Another point to say is there's no hopelessness when Jesus comes into your situation. This man was stuck; in 38 years nothing much had changed. He was poor; he was a beggar; he was an invalid; he was in need of help; and he was at risk of becoming hopeless and depressed - but there's no hopelessness when Jesus comes into your situation.

My final point is that physical healing, is a part of a bigger journey and this man, although he'd been healed, hadn't really woken up to the spiritual things that were represented by Jesus. He didn't know who Jesus was; he didn't know what his message was. When Jesus comes to him, to the Temple and says, “Stop sinning or something worse may happen to you,” he's basically saying, “Healing is one thing, but you need to resolve the question of sin in your relationship with God.” Of course, the man was then listening in to Jesus talking to others and enquiring further and he would have found out about the message of Jesus.

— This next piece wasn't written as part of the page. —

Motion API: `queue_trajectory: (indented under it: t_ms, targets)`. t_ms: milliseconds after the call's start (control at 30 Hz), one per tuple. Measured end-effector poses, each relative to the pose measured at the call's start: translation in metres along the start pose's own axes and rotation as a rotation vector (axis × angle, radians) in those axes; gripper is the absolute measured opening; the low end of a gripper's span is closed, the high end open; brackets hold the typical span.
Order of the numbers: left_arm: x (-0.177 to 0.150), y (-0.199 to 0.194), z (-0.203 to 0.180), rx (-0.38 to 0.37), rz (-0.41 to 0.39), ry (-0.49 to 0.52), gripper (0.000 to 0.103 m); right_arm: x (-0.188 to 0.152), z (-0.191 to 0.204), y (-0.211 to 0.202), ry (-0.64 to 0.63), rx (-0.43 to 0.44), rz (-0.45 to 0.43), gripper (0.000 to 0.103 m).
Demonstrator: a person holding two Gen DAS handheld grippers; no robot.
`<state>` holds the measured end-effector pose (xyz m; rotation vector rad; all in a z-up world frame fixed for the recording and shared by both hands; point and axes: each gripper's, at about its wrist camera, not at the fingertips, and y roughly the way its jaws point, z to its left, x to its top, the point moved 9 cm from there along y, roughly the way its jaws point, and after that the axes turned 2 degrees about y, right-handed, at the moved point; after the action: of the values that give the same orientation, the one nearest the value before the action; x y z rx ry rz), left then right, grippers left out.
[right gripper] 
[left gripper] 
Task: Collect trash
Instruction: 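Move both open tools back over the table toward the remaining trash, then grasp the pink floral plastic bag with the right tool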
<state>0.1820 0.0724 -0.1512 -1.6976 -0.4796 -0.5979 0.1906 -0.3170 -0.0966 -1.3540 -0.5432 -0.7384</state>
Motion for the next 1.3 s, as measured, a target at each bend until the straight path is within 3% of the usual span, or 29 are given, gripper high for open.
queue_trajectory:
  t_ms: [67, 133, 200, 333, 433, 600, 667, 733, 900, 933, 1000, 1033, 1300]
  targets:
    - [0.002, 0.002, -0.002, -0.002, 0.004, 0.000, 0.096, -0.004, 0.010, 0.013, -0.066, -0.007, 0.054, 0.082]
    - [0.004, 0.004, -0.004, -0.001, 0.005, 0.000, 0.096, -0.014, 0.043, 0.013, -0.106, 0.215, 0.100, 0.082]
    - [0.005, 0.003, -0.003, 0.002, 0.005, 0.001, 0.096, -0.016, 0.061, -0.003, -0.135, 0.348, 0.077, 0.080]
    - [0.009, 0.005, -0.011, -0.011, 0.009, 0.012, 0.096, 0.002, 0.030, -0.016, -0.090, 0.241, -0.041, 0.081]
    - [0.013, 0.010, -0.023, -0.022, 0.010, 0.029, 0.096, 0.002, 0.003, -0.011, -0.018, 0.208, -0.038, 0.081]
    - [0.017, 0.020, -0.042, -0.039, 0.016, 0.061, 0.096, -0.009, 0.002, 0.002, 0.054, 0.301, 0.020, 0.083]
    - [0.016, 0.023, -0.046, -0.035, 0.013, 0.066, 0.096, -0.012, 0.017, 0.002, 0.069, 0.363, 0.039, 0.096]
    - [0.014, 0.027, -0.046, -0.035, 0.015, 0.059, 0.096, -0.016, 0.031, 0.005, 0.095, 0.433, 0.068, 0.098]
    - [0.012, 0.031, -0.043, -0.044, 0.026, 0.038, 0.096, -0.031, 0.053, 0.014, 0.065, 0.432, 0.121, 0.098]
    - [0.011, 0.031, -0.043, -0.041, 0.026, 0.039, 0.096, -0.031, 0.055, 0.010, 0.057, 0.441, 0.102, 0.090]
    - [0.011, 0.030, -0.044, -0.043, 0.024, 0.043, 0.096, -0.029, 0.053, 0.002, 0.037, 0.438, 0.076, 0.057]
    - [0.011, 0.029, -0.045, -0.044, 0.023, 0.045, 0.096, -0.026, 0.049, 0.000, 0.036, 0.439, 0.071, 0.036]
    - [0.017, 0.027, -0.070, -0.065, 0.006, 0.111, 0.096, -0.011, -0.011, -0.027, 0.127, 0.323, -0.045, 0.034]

This is a fascinating story as Jesus heals a disabled man, an invalid, and the story continues with a very long and interesting discussion that follows this event - which will be the subject of our next episode.

Study Questions

The following questions have been provided to facilitate discussion or further reflection. Please feel free to answer any, or all the questions. Each question has been assigned a category to help guide you.

  • Exploring Faith
    Exploring Faith
    1. What are the ‘holy places’ in your country, or abroad, where people go to be healed. What do you think about these places?
    2. What were some of the sabbath day rules at the time of Jesus? What rules or traditions do you have about the sabbath/Sunday?
  • Discipleship
    Discipleship
    1. In Matthew 8: 12 Jesus says that he is ‘Lord over the Sabbath.’ What does this mean to you?
    2. Talk to God in prayer about the fact that He sees you as an individual - not just part of a crowd.